Dataset content:
*** Block opens ***
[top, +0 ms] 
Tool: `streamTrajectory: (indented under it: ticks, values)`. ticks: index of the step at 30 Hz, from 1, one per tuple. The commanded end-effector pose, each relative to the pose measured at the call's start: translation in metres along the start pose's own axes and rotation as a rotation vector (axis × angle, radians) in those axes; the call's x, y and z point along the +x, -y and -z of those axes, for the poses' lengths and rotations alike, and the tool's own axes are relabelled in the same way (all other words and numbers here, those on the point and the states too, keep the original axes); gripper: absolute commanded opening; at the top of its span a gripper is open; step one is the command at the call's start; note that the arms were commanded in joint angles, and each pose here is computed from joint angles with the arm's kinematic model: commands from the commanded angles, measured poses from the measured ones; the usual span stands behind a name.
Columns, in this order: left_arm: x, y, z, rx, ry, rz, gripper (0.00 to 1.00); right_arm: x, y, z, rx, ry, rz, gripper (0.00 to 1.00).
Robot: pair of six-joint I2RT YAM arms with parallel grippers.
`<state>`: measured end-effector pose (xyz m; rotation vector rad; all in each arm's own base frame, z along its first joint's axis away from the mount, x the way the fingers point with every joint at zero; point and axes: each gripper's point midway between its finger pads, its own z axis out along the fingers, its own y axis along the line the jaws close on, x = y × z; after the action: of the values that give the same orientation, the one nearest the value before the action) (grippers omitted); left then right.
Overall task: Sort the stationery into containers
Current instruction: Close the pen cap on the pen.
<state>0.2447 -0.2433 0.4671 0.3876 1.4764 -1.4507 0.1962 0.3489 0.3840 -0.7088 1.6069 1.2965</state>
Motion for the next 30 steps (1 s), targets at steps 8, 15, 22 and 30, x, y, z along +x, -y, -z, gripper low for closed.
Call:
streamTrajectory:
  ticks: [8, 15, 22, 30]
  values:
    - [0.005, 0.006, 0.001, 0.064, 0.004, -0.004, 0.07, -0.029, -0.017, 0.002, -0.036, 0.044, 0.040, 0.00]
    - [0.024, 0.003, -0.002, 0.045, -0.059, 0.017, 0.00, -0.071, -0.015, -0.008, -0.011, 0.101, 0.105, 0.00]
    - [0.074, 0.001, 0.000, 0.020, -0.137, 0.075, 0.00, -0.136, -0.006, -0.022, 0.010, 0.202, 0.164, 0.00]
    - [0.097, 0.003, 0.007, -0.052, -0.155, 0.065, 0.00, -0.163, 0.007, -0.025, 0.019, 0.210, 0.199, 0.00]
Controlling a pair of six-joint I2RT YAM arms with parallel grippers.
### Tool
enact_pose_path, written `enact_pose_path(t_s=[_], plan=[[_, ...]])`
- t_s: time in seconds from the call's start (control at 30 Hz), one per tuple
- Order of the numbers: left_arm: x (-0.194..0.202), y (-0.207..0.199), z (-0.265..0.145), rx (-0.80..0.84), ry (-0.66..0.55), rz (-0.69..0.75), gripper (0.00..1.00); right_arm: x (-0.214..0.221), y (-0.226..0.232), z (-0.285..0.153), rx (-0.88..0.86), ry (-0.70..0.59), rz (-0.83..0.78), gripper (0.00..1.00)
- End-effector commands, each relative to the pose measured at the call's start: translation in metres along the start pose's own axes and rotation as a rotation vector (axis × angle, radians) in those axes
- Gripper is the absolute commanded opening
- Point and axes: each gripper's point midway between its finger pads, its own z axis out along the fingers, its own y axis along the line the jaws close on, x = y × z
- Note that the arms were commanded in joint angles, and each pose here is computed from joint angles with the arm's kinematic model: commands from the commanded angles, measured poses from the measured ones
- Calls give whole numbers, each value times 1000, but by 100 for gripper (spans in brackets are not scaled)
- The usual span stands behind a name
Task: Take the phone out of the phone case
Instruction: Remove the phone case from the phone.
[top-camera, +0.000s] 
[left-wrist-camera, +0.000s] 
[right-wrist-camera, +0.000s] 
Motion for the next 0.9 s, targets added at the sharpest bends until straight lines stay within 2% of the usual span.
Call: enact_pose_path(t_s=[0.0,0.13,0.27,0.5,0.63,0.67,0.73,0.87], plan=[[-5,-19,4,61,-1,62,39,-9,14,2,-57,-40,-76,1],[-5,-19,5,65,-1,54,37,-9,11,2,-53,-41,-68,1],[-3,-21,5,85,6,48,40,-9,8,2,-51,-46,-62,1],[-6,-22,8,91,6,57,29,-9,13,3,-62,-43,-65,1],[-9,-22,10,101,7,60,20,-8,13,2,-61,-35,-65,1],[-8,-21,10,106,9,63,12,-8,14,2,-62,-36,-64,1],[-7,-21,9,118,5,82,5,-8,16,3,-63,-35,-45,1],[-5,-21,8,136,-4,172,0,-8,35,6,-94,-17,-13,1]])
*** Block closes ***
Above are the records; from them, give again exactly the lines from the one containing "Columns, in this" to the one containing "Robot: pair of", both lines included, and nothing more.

Columns, in this order: left_arm: x, y, z, rx, ry, rz, gripper (0.00 to 1.00); right_arm: x, y, z, rx, ry, rz, gripper (0.00 to 1.00).
Robot: pair of six-joint I2RT YAM arms with parallel grippers.

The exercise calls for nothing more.